Joe wakes up in Kate and Malcolm’s place. I think it’s very funny that he fell asleep on the couch and she fell asleep in her bed. Not that we saw this negotiation take place, but I imagine she exiled him to the couch as soon as they returned to the apartment. Joe finds a stash of letters hidden behind Malcolm’s portrait of himself — in an extremely unlikely but fine-I’ll-buy-it twist, he is able to spot Nadia’s letter, without even opening it, in a thick stack of mail, and remove it from the pile — but Kate catches him in the act and throws him out. “I would rather be cut up into a thousand tiny pieces than spend another second alone with you.” Just wait ‘til you get to know him better, girlie … the two are not mutually exclusive!

Joe’s stalker has been watching Joe “protect” Kate, lol, and taunts Joe by saying that Joe gets off on killing. Joe follows Kate to the crypt where Malcolm’s pinky has been interred so he can watch her have an emotional moment and attempt to cry. As he tries to follow her out, who appears but Vic — with a gun! Vic pulls Malcolm’s ring out of Joe’s pocket. We have no idea who planted it there, but someone is quite intent on making Joe look very, very guilty. A struggle ensues — I did laugh when Joe gets shot through the shoe and thinks, “That would’ve hurt if I still had toes there” — and Joe strangles Vic to death. And guess what, psycho stalker? Joe’s dick has never, EVER been softer. Take THAT.

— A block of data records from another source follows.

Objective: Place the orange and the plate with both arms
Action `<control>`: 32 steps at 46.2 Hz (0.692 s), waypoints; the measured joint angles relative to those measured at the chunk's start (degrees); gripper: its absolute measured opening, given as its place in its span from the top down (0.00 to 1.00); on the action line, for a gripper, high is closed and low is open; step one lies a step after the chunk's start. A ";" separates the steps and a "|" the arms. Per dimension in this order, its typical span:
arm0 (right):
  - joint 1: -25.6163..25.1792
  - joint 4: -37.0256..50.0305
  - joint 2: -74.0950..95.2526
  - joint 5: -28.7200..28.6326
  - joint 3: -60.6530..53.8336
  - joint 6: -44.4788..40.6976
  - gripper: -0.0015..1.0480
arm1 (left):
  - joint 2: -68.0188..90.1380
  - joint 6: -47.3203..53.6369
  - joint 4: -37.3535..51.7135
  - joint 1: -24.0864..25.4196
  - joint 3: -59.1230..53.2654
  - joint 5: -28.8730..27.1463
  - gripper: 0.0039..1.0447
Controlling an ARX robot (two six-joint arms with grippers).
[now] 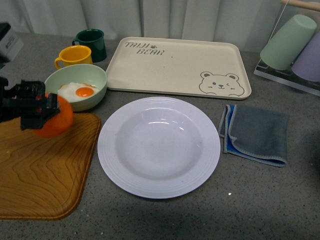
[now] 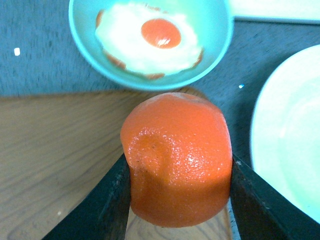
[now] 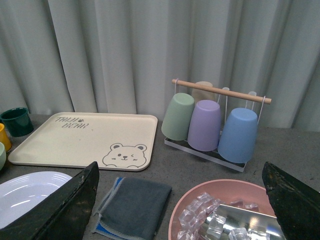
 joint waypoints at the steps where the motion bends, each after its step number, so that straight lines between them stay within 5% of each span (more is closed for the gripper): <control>1: 0.00 0.00 0.00 0.00 0.02 0.00 0.09 | -1.46 0.83 0.66 -1.33 -0.37 -0.96 0.54; 20: 0.00 0.00 0.00 -0.02 0.02 0.00 0.09 | 2.89 11.78 15.32 -23.80 -1.22 -13.66 0.55; 32: 0.00 0.00 0.00 -0.02 0.00 0.00 0.09 | 13.66 21.35 25.53 -29.57 1.16 -17.79 0.55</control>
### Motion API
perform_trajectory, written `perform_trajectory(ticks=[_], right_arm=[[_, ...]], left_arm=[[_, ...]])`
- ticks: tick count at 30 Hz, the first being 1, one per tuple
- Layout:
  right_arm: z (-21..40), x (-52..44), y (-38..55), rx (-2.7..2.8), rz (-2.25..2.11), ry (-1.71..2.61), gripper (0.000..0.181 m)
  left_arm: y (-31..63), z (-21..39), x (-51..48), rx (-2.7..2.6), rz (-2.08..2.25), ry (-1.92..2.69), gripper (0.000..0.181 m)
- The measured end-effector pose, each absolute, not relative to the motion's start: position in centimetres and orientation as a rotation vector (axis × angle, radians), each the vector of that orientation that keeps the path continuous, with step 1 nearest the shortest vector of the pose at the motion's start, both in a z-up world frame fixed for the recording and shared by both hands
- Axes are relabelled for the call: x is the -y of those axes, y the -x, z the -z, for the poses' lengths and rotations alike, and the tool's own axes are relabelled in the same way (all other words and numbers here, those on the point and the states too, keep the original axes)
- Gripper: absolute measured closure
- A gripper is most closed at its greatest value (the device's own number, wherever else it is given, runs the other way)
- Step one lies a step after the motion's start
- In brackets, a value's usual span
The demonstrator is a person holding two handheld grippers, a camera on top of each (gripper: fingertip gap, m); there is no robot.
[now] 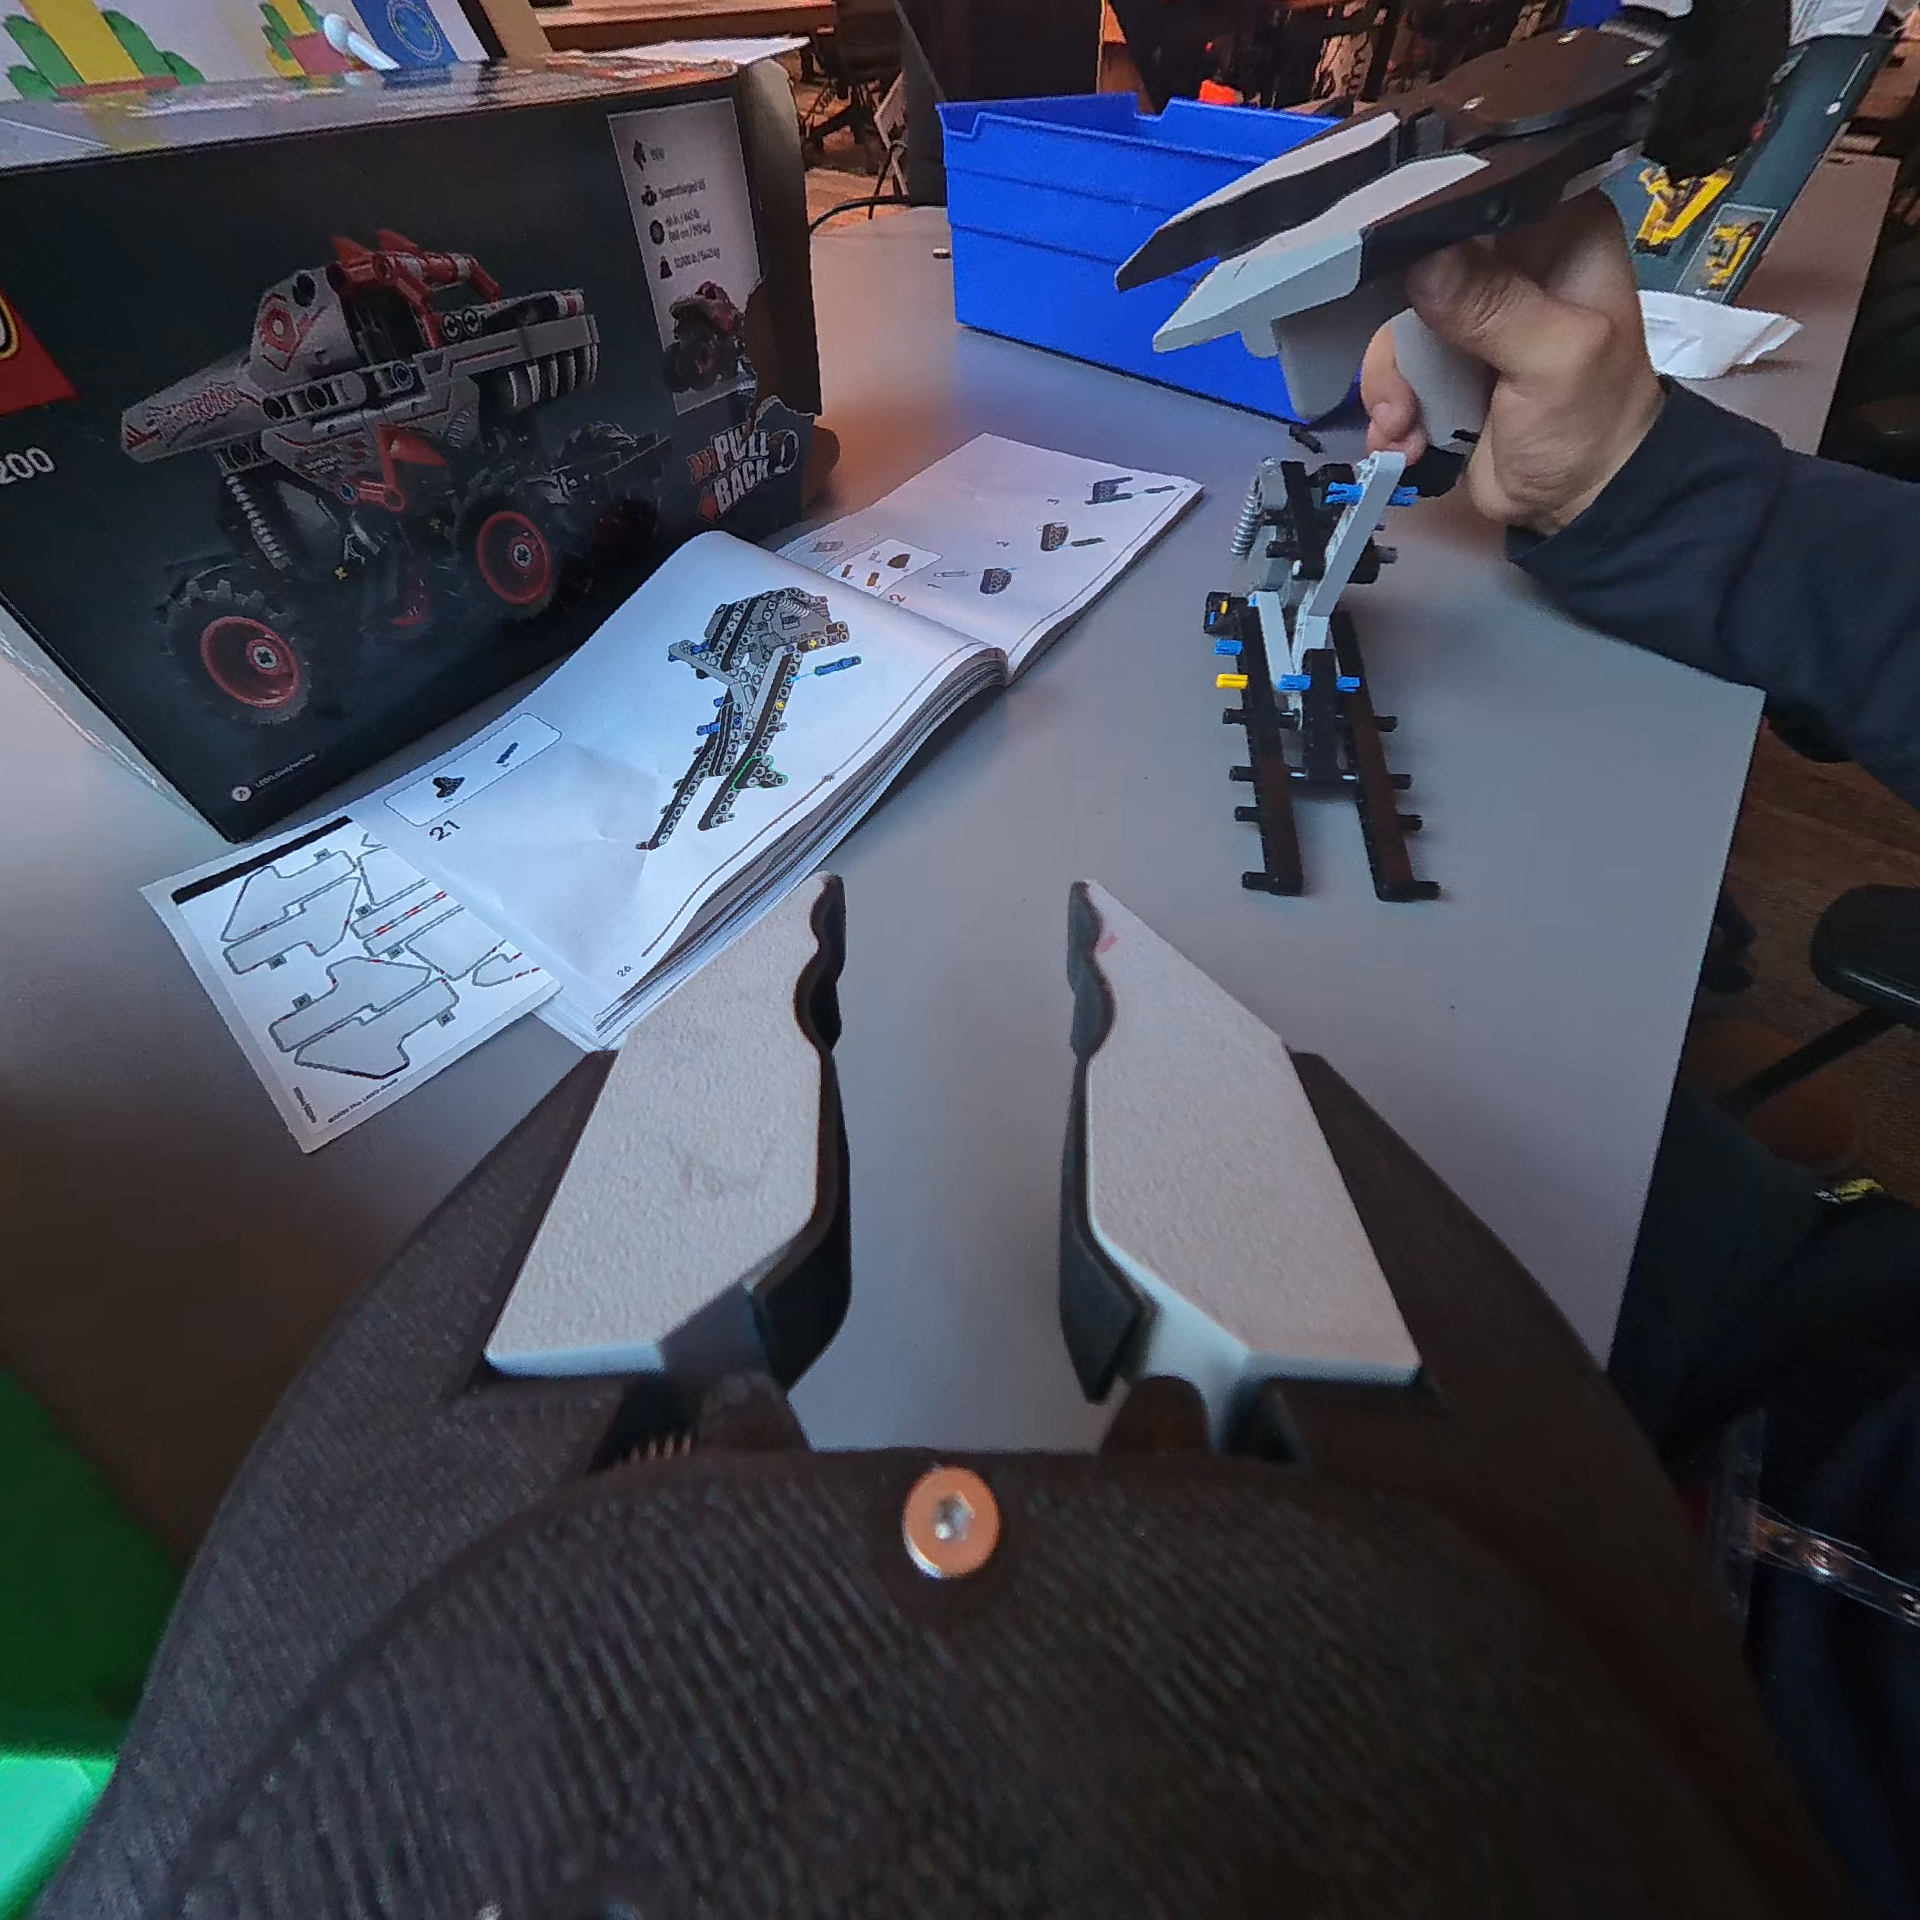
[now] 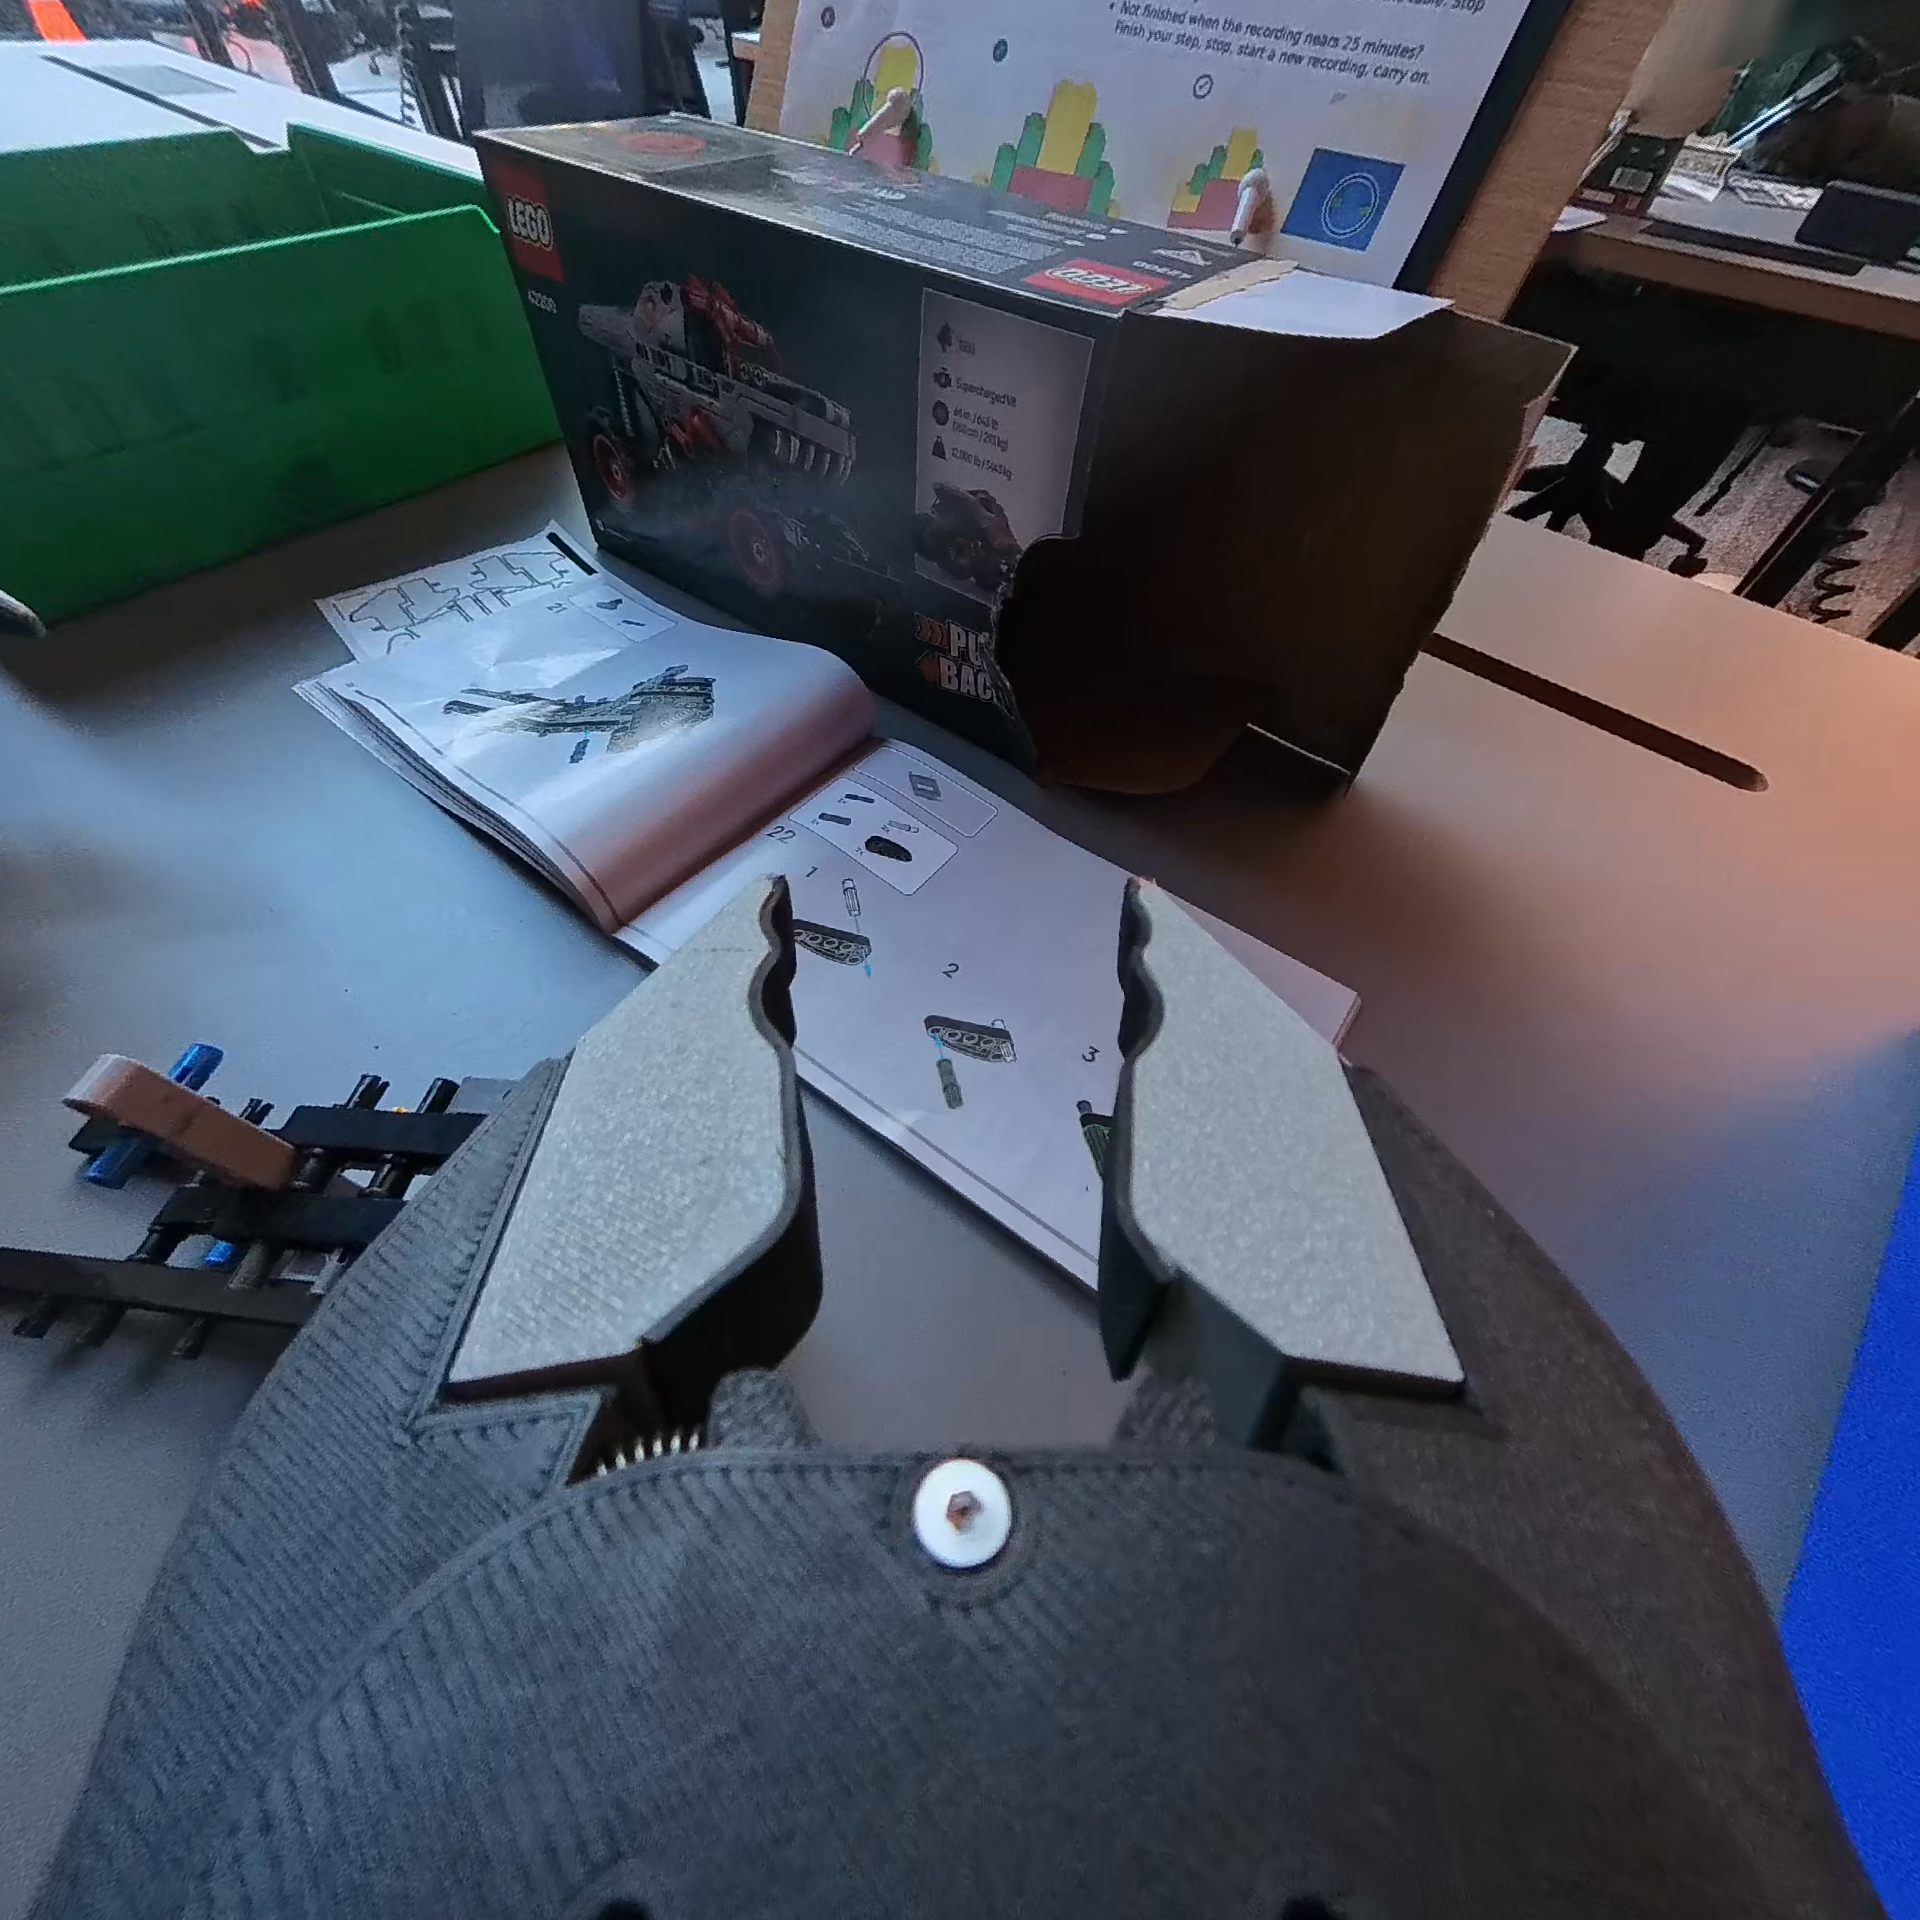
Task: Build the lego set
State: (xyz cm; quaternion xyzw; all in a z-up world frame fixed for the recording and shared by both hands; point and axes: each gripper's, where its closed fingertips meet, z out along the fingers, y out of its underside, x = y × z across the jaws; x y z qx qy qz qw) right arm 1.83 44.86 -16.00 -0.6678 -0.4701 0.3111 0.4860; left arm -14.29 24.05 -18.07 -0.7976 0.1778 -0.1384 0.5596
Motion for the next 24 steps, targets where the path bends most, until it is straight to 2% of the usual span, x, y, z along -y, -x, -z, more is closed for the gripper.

Joe covers his tracks by writing a letter of resignation to Phoebe on Vic’s behalf and burying Vic’s body with Simon’s coffin. In his exhaustion, he has an epiphany: Maybe his stalker is just a lonely boy. “You want a friend,” he decides. “You want us to be the same.” So Joe pretends that the stalker was right and that he did, in fact, looooove doing a manslaughter today.

Kate makes meaningful eye contact with Joe through the window as she burns Malcolm’s portrait. Then Joe gets an invite from Phoebe to meet her at Sundry House. On his way, Joe gives Nadia the letter along with Joan Didion’s The Year of Magical Thinking. She’s a wreck, and I give her two episodes before she thinks the solution to what ails her is a romantic entanglement with the man who will eventually murder her. Joe is ecstatic to get a text from his stalker asking for an in-person meeting. Joe’s condition is that Kate is left alone, but the stalker makes no promises. When Joe arrives at Sundry House, the gang awaits him with accusatory stares. Also in residence: the police. Hey, it’s not too late to call a lawyer!